* [Task directions]: For each entry, return the text exactly and omit any image.

* [Collected data entries]:
Content starts

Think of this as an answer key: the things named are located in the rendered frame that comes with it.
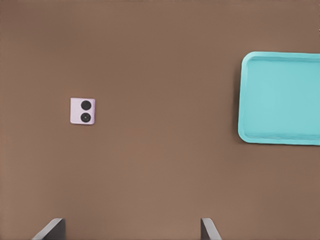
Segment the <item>pale lilac phone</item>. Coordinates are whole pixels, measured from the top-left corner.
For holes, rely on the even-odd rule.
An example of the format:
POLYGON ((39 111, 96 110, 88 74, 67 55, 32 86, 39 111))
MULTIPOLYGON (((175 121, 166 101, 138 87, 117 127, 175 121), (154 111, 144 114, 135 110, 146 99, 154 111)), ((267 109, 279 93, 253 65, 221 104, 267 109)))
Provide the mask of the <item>pale lilac phone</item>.
POLYGON ((93 125, 95 123, 94 98, 70 98, 70 122, 78 125, 93 125))

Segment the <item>pale blue-green tray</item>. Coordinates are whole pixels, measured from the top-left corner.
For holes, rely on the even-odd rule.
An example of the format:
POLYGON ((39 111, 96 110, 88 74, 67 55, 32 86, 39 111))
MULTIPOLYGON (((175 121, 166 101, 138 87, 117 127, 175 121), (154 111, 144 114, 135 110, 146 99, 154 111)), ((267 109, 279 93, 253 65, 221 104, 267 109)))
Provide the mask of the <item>pale blue-green tray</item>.
POLYGON ((247 143, 320 146, 320 53, 248 53, 238 135, 247 143))

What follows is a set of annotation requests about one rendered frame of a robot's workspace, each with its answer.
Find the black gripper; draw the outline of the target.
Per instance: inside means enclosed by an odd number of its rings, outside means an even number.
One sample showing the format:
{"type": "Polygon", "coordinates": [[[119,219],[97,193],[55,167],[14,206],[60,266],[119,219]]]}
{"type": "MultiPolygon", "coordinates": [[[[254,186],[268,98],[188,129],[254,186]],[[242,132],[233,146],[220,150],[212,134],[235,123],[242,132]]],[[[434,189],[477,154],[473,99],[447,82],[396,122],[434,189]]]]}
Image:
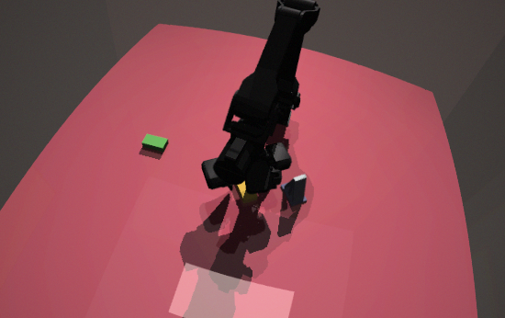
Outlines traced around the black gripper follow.
{"type": "MultiPolygon", "coordinates": [[[[273,166],[275,170],[287,170],[292,164],[292,158],[287,151],[285,145],[281,142],[265,145],[256,156],[254,163],[261,159],[263,156],[269,156],[270,166],[273,166]]],[[[203,161],[201,167],[208,184],[208,188],[218,189],[220,187],[228,187],[232,191],[232,184],[229,184],[221,180],[213,171],[213,164],[216,162],[217,158],[203,161]]]]}

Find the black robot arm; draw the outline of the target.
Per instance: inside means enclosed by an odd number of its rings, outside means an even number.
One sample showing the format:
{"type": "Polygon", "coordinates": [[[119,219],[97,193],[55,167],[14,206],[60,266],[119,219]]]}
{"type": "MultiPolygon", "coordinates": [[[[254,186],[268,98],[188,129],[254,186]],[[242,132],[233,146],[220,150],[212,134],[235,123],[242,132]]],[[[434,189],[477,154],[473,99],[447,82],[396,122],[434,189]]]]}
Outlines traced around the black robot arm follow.
{"type": "Polygon", "coordinates": [[[318,20],[318,6],[313,0],[277,0],[275,23],[260,61],[230,103],[222,128],[230,138],[213,171],[232,185],[245,181],[248,194],[266,193],[282,182],[282,172],[270,166],[268,155],[254,160],[276,124],[288,126],[291,108],[299,107],[297,64],[303,37],[318,20]],[[233,116],[238,121],[232,121],[233,116]]]}

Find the yellow bar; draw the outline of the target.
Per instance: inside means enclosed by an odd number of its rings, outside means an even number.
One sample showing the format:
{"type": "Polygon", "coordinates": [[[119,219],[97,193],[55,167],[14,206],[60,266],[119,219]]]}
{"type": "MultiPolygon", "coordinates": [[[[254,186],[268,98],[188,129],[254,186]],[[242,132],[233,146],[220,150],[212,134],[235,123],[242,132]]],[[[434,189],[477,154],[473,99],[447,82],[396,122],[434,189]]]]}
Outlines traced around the yellow bar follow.
{"type": "Polygon", "coordinates": [[[248,194],[246,192],[245,181],[240,185],[236,185],[236,188],[239,191],[243,203],[250,202],[258,198],[257,194],[248,194]]]}

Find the green rectangular block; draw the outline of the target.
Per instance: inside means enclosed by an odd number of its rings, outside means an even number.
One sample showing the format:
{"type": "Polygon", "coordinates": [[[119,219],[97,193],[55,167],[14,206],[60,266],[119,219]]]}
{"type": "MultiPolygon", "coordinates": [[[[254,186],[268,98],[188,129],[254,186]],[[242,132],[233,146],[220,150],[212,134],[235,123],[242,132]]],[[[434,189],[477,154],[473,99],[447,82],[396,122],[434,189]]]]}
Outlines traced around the green rectangular block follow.
{"type": "Polygon", "coordinates": [[[168,139],[164,137],[157,137],[150,134],[146,134],[142,142],[142,146],[149,149],[153,149],[158,152],[159,151],[164,152],[168,143],[169,143],[168,139]]]}

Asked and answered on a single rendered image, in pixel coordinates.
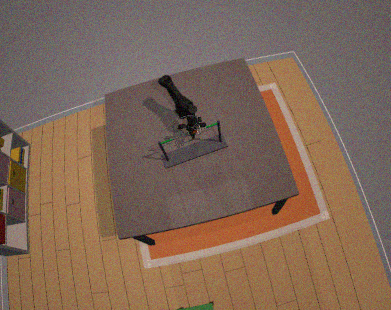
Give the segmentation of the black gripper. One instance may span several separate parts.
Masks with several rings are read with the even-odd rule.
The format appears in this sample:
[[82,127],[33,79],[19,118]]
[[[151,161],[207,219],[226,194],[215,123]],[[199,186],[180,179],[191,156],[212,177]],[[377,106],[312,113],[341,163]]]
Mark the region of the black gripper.
[[[185,124],[180,124],[180,125],[178,125],[178,129],[187,128],[186,130],[188,130],[188,132],[190,133],[191,137],[192,137],[192,138],[195,138],[195,134],[196,134],[196,133],[193,134],[192,130],[193,130],[193,131],[197,130],[197,125],[200,125],[200,127],[205,127],[205,126],[206,126],[206,123],[203,122],[203,123],[199,123],[199,124],[196,124],[196,125],[192,125],[192,124],[189,123],[189,119],[190,119],[190,116],[187,116],[187,123],[188,123],[188,124],[187,124],[187,125],[185,125]],[[194,127],[194,126],[195,126],[195,127]],[[194,127],[194,128],[192,129],[191,127]],[[194,129],[195,129],[195,130],[194,130]]]

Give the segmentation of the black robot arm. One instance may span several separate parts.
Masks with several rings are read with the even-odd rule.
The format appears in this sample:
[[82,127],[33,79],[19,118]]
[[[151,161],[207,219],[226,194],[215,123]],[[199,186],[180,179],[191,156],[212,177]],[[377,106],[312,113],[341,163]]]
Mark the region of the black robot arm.
[[[195,115],[197,111],[197,106],[192,105],[193,103],[188,100],[186,97],[182,96],[181,93],[178,91],[176,86],[174,85],[172,79],[170,76],[164,75],[160,79],[158,79],[158,83],[166,88],[171,95],[173,102],[175,103],[175,112],[179,115],[179,118],[183,117],[186,118],[188,115]],[[184,117],[186,116],[186,117]],[[195,125],[196,123],[199,124],[199,122],[202,122],[201,117],[196,118],[197,116],[193,117],[190,116],[189,123],[192,125]],[[181,118],[181,119],[183,119]],[[198,122],[197,122],[198,119]]]

Content ends

* [Exercise answer]:
Think of this as an answer key: the things named are located in the rendered frame that comes with it.
Segment the <item>pale lilac phone</item>. Coordinates are whole pixels, measured from the top-left corner.
For holes, rely on the even-odd rule.
An example of the format:
POLYGON ((39 111, 96 110, 88 74, 67 55, 32 86, 39 111))
MULTIPOLYGON (((175 121, 166 101, 138 87, 117 127, 175 121), (154 111, 144 114, 135 110, 146 99, 154 111)), ((267 109, 279 93, 253 65, 221 104, 267 109)))
Provide the mask of the <item>pale lilac phone</item>.
POLYGON ((93 125, 95 123, 94 98, 70 98, 70 122, 78 125, 93 125))

Segment the <item>pale blue-green tray</item>. Coordinates are whole pixels, measured from the top-left corner.
For holes, rely on the even-odd rule.
An example of the format:
POLYGON ((39 111, 96 110, 88 74, 67 55, 32 86, 39 111))
MULTIPOLYGON (((175 121, 166 101, 138 87, 117 127, 175 121), (154 111, 144 114, 135 110, 146 99, 154 111)), ((267 109, 279 93, 253 65, 221 104, 267 109)))
Provide the mask of the <item>pale blue-green tray</item>.
POLYGON ((247 143, 320 146, 320 53, 248 53, 238 135, 247 143))

What follows is a set of annotation requests about one rendered frame of a robot's workspace, each with its answer.
Find the black gripper; draw the outline of the target.
Per instance: inside means enclosed by an odd number of its rings, outside means an even number.
One sample showing the format:
{"type": "Polygon", "coordinates": [[[119,219],[97,193],[55,167],[14,206],[60,266],[119,219]]]}
{"type": "MultiPolygon", "coordinates": [[[[254,186],[268,98],[188,129],[254,186]],[[242,132],[233,146],[220,150],[212,134],[235,123],[242,132]]],[[[434,189],[477,154],[473,99],[447,82],[396,122],[434,189]]]]}
Image:
Outlines traced around the black gripper follow.
{"type": "MultiPolygon", "coordinates": [[[[273,166],[275,170],[287,170],[292,164],[292,158],[287,151],[285,145],[281,142],[265,145],[256,156],[254,163],[261,159],[263,156],[269,156],[270,166],[273,166]]],[[[203,161],[201,167],[208,184],[208,188],[218,189],[220,187],[228,187],[232,191],[232,184],[229,184],[221,180],[213,171],[213,164],[216,162],[217,158],[203,161]]]]}

Find the black robot arm; draw the outline of the target.
Per instance: inside means enclosed by an odd number of its rings, outside means an even number.
One sample showing the format:
{"type": "Polygon", "coordinates": [[[119,219],[97,193],[55,167],[14,206],[60,266],[119,219]]]}
{"type": "MultiPolygon", "coordinates": [[[[254,186],[268,98],[188,129],[254,186]],[[242,132],[233,146],[220,150],[212,134],[235,123],[242,132]]],[[[434,189],[477,154],[473,99],[447,82],[396,122],[434,189]]]]}
Outlines traced around the black robot arm follow.
{"type": "Polygon", "coordinates": [[[318,20],[318,6],[313,0],[277,0],[275,23],[260,61],[230,103],[222,128],[230,138],[213,171],[232,185],[245,181],[248,194],[266,193],[282,182],[282,172],[270,166],[268,155],[254,160],[276,124],[288,126],[291,108],[299,107],[297,64],[303,37],[318,20]],[[233,116],[238,121],[232,121],[233,116]]]}

Find the yellow bar; draw the outline of the target.
Per instance: inside means enclosed by an odd number of its rings, outside means an even number.
One sample showing the format:
{"type": "Polygon", "coordinates": [[[119,219],[97,193],[55,167],[14,206],[60,266],[119,219]]]}
{"type": "MultiPolygon", "coordinates": [[[[254,186],[268,98],[188,129],[254,186]],[[242,132],[233,146],[220,150],[212,134],[235,123],[242,132]]],[[[434,189],[477,154],[473,99],[447,82],[396,122],[434,189]]]]}
Outlines traced around the yellow bar follow.
{"type": "Polygon", "coordinates": [[[248,194],[246,192],[245,181],[240,185],[236,185],[236,188],[239,191],[243,203],[250,202],[258,198],[257,194],[248,194]]]}

Find the green rectangular block; draw the outline of the target.
Per instance: inside means enclosed by an odd number of its rings, outside means an even number.
One sample showing the format:
{"type": "Polygon", "coordinates": [[[119,219],[97,193],[55,167],[14,206],[60,266],[119,219]]]}
{"type": "MultiPolygon", "coordinates": [[[[254,186],[268,98],[188,129],[254,186]],[[242,132],[233,146],[220,150],[212,134],[235,123],[242,132]]],[[[434,189],[477,154],[473,99],[447,82],[396,122],[434,189]]]]}
Outlines traced around the green rectangular block follow.
{"type": "Polygon", "coordinates": [[[168,139],[164,137],[157,137],[150,134],[146,134],[142,142],[142,146],[149,149],[153,149],[158,152],[159,151],[164,152],[168,143],[169,143],[168,139]]]}

Asked and answered on a single rendered image, in pixel coordinates.
Give the segmentation of the black gripper. One instance may span several separate parts.
Masks with several rings are read with the even-odd rule.
The format appears in this sample:
[[82,127],[33,79],[19,118]]
[[[151,161],[207,219],[226,194],[215,123]],[[199,186],[180,179],[191,156],[212,177]],[[377,106],[312,113],[341,163]]]
Mark the region of the black gripper.
[[[185,124],[180,124],[180,125],[178,125],[178,129],[187,128],[186,130],[188,130],[188,132],[190,133],[191,137],[192,137],[192,138],[195,138],[195,134],[196,134],[196,133],[193,134],[192,130],[193,130],[193,131],[197,130],[197,125],[200,125],[200,127],[205,127],[205,126],[206,126],[206,123],[203,122],[203,123],[199,123],[199,124],[196,124],[196,125],[192,125],[192,124],[189,123],[189,119],[190,119],[190,116],[187,116],[187,123],[188,123],[188,124],[187,124],[187,125],[185,125]],[[194,127],[194,126],[195,126],[195,127]],[[194,127],[194,128],[192,129],[191,127]],[[194,129],[195,129],[195,130],[194,130]]]

Give the segmentation of the black robot arm. One instance may span several separate parts.
Masks with several rings are read with the even-odd rule.
The format appears in this sample:
[[82,127],[33,79],[19,118]]
[[[151,161],[207,219],[226,194],[215,123]],[[199,186],[180,179],[191,156],[212,177]],[[377,106],[312,113],[341,163]]]
Mark the region of the black robot arm.
[[[195,115],[197,111],[197,106],[192,105],[193,103],[188,100],[186,97],[182,96],[181,93],[178,91],[176,86],[174,85],[172,79],[170,76],[164,75],[160,79],[158,79],[158,83],[166,88],[171,95],[173,102],[175,103],[175,112],[179,115],[179,118],[183,117],[186,118],[188,115]],[[184,117],[186,116],[186,117]],[[195,125],[196,123],[199,124],[199,122],[202,122],[201,117],[196,118],[197,116],[193,117],[190,116],[189,123],[192,125]],[[181,118],[181,119],[183,119]],[[198,122],[197,122],[198,119]]]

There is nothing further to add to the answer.